*Required work*. Searching the material below, find each line that includes the word "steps", and copy it.
[Start of Attachment]
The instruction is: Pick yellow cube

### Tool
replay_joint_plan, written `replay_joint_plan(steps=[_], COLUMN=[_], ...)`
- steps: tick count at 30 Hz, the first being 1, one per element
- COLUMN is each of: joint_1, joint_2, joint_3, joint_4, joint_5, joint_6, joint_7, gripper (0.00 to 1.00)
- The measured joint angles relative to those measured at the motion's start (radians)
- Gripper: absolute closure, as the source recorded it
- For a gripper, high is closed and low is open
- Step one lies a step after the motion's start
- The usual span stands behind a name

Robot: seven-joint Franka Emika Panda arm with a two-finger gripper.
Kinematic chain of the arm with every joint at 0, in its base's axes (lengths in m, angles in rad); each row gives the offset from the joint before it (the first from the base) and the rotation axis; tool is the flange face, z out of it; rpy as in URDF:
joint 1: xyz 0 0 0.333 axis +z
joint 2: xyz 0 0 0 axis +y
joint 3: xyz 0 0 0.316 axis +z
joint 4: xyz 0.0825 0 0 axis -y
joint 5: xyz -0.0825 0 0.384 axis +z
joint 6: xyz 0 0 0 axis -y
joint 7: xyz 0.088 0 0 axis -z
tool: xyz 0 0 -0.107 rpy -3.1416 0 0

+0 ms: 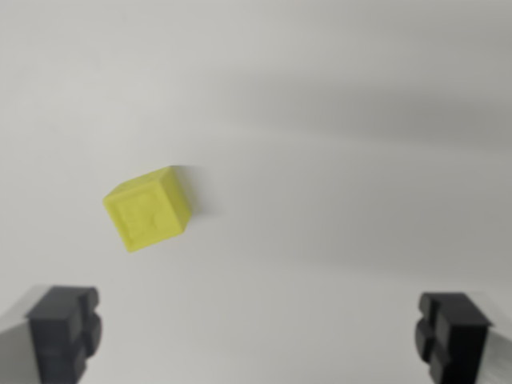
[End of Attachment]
*Answer section*.
replay_joint_plan, written `replay_joint_plan(steps=[_], COLUMN=[_], ...)`
- steps: tick count at 30 Hz, the first being 1, one per element

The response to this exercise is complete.